Our home currently has three gas appliances: the stove, the ducted heating, and the continuous hot water system. We’re focusing on other projects around the house first, which means that we haven’t got the budget available to replace these with electric versions.
The easiest – and cheapest – way that we could find to make an immediate difference here was to turn off the pilot light for the hot water system. There is a flame that burns continually, and the system increases the flow of gas as water is being used, so for 24 hours each day we were using gas.
When we looked at our water usage, leaving the hot water system turned on didn’t make much sense. There are four people living in the house, and between us we might spend at most half an hour using the water to shower and wash the dishes. That means for more than 23 hours each day we were burning gas for no point whatsoever.
Our system is inside on the laundry wall, so we don’t have to go outside to use it. There is a button to press to turn it off and you have to press a whopping two buttons to turn it back on. The final button allows it to heat up to the set temperature. It’s a remarkably simple system and takes only a few seconds to set.
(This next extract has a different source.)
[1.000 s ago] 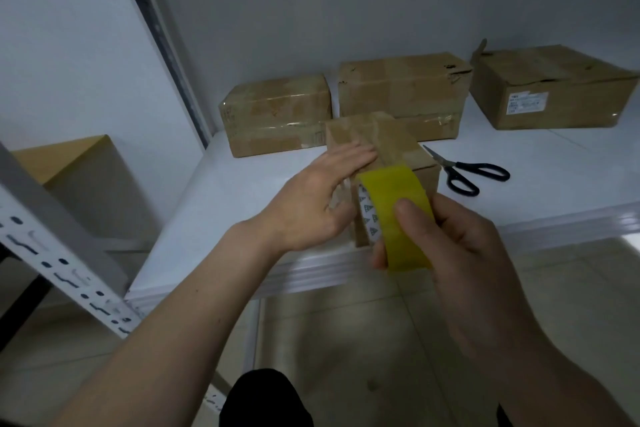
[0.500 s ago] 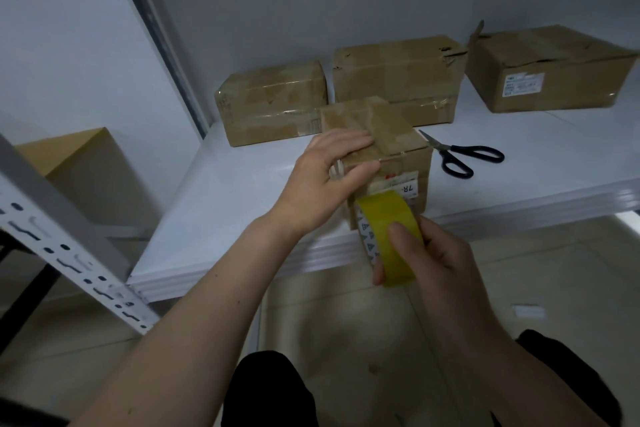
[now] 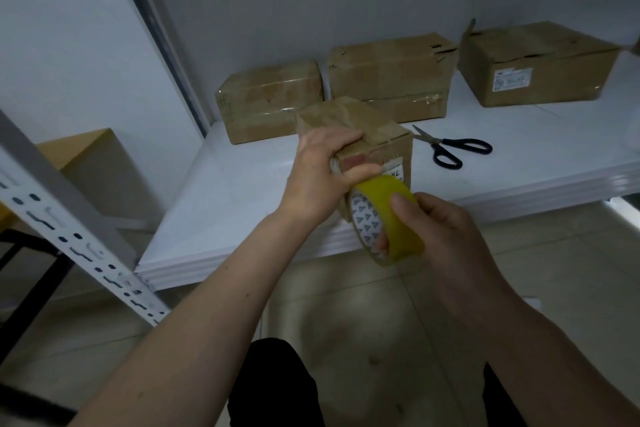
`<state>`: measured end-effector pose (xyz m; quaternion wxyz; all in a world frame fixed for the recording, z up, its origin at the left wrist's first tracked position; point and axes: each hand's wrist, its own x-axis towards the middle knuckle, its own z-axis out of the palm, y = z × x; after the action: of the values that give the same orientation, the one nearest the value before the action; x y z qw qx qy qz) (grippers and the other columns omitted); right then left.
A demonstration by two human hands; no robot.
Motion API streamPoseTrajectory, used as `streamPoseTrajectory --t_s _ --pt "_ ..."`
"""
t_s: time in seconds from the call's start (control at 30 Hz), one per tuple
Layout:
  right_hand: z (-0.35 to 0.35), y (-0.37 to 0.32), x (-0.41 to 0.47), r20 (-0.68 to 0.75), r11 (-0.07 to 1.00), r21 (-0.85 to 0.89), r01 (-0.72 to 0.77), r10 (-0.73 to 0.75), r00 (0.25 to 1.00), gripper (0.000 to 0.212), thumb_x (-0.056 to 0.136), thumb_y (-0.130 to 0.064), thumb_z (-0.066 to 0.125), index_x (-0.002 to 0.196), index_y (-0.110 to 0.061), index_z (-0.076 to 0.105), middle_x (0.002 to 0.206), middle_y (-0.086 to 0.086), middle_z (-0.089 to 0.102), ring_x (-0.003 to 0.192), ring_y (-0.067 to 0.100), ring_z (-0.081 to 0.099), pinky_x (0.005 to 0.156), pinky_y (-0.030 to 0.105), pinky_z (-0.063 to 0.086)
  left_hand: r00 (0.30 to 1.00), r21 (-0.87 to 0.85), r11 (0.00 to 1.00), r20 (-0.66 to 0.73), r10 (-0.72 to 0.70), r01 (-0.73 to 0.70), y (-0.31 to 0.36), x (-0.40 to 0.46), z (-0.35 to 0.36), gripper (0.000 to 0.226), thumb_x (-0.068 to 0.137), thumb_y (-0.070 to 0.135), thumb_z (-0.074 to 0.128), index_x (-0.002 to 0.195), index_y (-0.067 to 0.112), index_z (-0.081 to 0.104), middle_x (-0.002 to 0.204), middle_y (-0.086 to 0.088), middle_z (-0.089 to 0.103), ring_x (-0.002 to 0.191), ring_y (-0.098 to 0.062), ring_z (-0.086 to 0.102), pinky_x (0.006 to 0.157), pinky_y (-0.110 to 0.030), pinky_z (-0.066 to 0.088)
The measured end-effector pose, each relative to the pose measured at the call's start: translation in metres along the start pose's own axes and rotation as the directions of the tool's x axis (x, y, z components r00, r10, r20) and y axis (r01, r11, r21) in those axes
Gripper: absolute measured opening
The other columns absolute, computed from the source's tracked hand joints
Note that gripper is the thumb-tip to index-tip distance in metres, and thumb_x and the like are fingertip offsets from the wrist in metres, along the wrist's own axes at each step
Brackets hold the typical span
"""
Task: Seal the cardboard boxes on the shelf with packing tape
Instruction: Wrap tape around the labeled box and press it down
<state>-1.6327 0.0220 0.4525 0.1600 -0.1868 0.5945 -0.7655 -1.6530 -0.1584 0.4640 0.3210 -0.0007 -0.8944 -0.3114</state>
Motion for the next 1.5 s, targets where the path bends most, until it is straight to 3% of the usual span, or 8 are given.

Beyond the bigger climate picture and our gas bill, turning off the pilot light is important because this is carbon that was being emitted inside our house. Carbon levels above 1,000 parts per million (ppm) can have adverse effects on human health, ranging from headaches and difficulty concentrating in the short term to changes in bone density and body metabolism in the long term. That might sound like a high number – outside levels for September were 408.55 ppm at the Mauna Loa observatory – but levels can easily pass 1,000 ppm inside closed environments such as offices, classrooms and homes.